An effective video indexing system must be able to index new documents automatically and in reasonable time, and scale to support terabytes of video information. It must support a wide range of queries based on program information, audio and speech content, image content, action and camera motion. Finally, it must allow users to retrieve and browse individual frames, shots, and entire programs; and to navigate between related programs and multimedia documents.

Video parsing is just one component of DART; it will combine with text, audio and still image indexing to form an integrated multimedia retrieval system.

Tools for video analysis and indexing

We are developing tools to extract meaningful features of digital video, including:

Scene and shot segmentation

Cut

Dissolve

Transient

Most video programs are created by editing together a series of shots. The edits may consist of abrupt cuts or more subtle transitions such as dissolves and fades. These edits must be detected so as to break down the video into chunks suitable for presentation, and to reveal its logical structure.

We currently use simple image statistics and a multi-timescale comparison algorithm to detect and distinguish between cuts and dissolves, and to reject transients such as flashbulbs, and continuous motion. For greater efficiency, we plan to use a hybrid approach combining compressed-domain and image-domain statistics.

Shots are generally grouped together into scenes. This grouping can be detected by looking for repetition amongst nearby shots, and using other cues such as soundtrack continuity.

Camera motion recovery and motion segmentation

An important cue for the retrieval of video is the motion of the camera; 'zoom' effects being particularly notable. In general we can determine this motion by tracking features or regions moving across the image, and fitting pan, rotation and zoom parameters to their apparrent motion. In the compressed domain this can be performed very efficiently, using robust statistics based on the MPEG block vectors.

Many scenes contain several moving objects, and visual tracking can be used to segment the moving objects and recover their individual motions.

Extraction and analysis of key frames

With current technology, detailed image analysis algorithms are too slow to be applied to every frame of a video sequence. Thus a relatively small number of `key frames' must be extracted from each shot for further processing (key frames can also be used as a storyboard to give users an overview of the video content).

The choice of the number and position of key frames is of great significance to the speed and accuracy of a video indexing system; we are investigating algorithms for keyframing based on shot break detection, motion estimation and other video stream statistics.

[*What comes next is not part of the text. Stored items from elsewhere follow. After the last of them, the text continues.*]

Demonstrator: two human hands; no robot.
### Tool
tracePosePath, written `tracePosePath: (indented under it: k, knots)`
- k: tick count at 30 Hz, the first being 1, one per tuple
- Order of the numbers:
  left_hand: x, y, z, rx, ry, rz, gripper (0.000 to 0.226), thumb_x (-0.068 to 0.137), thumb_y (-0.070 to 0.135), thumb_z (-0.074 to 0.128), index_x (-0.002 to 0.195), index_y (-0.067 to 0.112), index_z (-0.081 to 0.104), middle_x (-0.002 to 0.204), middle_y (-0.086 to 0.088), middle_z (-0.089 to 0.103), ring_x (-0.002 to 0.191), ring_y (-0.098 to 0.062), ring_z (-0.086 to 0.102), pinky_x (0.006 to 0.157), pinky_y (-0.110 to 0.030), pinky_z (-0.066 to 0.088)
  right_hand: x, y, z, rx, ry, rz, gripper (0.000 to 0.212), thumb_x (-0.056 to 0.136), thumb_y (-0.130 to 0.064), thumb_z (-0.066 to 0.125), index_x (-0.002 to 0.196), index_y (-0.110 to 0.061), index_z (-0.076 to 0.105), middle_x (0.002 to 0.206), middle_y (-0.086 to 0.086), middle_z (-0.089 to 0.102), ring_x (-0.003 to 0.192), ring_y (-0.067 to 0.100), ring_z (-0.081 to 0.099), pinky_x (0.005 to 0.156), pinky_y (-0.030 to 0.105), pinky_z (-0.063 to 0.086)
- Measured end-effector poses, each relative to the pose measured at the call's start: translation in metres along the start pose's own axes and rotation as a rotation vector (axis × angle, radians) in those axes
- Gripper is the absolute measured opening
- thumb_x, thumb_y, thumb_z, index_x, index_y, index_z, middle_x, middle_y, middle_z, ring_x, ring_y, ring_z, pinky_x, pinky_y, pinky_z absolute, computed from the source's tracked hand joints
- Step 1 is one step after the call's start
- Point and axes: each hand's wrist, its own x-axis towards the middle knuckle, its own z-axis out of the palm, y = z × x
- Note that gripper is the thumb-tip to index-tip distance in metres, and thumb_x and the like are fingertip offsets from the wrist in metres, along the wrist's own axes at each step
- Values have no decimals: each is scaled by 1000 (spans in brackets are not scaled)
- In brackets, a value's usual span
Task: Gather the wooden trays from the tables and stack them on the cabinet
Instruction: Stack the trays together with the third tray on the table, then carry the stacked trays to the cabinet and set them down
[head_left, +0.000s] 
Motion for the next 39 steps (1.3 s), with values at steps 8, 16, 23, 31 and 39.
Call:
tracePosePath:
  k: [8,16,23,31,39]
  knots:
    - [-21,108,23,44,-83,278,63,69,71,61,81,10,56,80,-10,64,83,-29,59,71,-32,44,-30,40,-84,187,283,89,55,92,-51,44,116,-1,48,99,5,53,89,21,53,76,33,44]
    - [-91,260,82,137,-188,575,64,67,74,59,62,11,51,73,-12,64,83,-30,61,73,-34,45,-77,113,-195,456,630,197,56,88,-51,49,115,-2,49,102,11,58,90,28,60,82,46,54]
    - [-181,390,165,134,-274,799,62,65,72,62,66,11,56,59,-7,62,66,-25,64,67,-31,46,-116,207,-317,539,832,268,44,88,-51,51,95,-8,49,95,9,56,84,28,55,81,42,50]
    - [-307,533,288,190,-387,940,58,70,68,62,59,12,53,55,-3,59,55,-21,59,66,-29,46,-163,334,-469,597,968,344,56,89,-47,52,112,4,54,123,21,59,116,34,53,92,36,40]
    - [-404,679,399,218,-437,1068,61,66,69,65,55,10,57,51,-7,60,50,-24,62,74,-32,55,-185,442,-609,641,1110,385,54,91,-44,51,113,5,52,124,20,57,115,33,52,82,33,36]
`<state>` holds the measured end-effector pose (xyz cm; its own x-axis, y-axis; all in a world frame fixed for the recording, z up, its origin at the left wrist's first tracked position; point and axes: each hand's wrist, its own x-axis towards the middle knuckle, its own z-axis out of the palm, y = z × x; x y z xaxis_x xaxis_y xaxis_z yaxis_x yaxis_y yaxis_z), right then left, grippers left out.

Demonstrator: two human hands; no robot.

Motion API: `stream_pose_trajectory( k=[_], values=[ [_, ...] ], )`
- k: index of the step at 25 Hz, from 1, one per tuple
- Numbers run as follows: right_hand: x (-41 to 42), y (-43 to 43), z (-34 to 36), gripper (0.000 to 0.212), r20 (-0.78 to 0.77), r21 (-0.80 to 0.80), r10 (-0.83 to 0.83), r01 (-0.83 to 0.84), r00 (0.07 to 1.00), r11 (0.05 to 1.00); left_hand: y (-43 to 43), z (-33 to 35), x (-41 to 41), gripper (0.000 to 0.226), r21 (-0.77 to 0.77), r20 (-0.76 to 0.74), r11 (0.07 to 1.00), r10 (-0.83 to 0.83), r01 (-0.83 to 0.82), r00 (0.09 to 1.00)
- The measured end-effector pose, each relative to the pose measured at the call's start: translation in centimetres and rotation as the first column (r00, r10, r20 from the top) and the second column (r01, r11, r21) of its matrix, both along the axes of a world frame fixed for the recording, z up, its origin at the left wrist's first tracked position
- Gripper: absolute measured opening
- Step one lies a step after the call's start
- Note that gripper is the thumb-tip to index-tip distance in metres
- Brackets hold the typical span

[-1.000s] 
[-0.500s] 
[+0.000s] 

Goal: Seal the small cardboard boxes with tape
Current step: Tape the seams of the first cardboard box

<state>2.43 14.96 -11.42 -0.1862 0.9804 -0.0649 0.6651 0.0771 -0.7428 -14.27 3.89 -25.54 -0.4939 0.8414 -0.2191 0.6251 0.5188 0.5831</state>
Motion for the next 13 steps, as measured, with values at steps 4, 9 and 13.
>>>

In the DART system, keyframes will be analysed in a similar manner to still images: they are divided into regions of similar colour and texture (corresponding roughly to objects in the scene), and the shape, size and motion of each region is described, together with colour distributions of the regions and of the entire image. These descriptions may be used as the basis for a high-level language for describing scene content.

Caption detection and OCR

Many video documents feature captions, which are a useful source of keywords by which relevant passages may be retrieved. A caption may typically contain the proper name of the person speaking.

Conventional OCR systems require well-segmented character images (usually black and white) and fare poorly on images from video. MPEG encoding blurs letters together and there is no threshold which will resolve them reliably. We are experimenting with novel filtering and adaptive thresholding algorithms to detect and preprocess captions. The frequent spelling errors in OCR output also demand new approaches to word indexing and retrieval.

Where the fonts are known in advance, we can decode captions reliably using a correlation-based approach. Letter hypotheses are generated by template matching, and hypotheses lying along a common baseline are selected using dynamic programming to yield the most likely string of characters. The results have been used successfully to index TV news stories.